▶ Exercise directions
Once the pictures are set aside, transcribe each line of the data exactly.

·····

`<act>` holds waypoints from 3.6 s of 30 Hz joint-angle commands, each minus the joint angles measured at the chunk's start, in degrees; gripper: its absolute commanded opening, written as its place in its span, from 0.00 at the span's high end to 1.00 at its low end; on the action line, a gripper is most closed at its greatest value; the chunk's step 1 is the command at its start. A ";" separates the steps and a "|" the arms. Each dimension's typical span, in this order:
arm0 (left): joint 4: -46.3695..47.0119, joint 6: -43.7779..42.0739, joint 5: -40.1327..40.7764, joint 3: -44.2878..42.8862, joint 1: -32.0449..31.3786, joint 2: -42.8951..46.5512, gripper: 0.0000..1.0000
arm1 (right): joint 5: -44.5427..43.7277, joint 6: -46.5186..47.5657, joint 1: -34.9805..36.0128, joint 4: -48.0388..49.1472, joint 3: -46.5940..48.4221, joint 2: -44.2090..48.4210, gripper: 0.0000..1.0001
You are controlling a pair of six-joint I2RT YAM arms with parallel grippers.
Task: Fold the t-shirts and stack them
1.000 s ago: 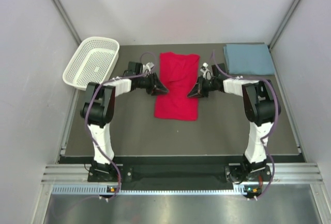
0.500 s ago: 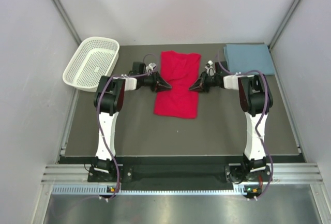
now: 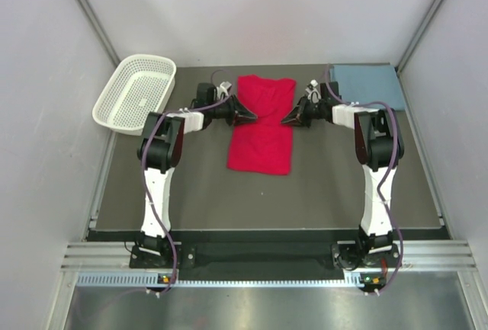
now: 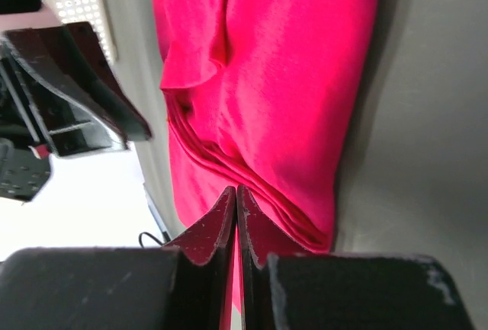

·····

▶ Result
`<act>` holds waypoints from 3.6 s of 30 Hz joint-angle commands, each minus the joint angles measured at the chunk's start, in degrees; gripper: its absolute commanded opening, written as its place in its span, from 0.00 at the span's high end to 1.00 at its low end; on the action line, a gripper is most closed at its greatest value; the chunk's step 1 is the command at its start. A ";" separates the steps and a "|" the arms. Each dimension's typical span, in this order:
arm0 (left): joint 4: -46.3695..47.0119, joint 6: -43.7779..42.0739, joint 5: -40.1327..40.7764, joint 3: -44.2878..42.8862, joint 1: -32.0449..31.3786, joint 2: -42.8951..46.5512, gripper: 0.0000..1.0000
arm1 (right): joint 5: -44.5427..43.7277, joint 6: -46.5186..47.5657, joint 1: -34.9805..36.0128, joint 4: -48.0388..49.1472, joint 3: -46.5940..48.4221, joint 2: -44.2090..48.4210, gripper: 0.0000..1.0001
You are controlling a pair of six-joint I2RT YAM arms with parallel grippers.
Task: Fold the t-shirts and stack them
1.000 s ago: 
0.500 s ago: 
now: 
now: 

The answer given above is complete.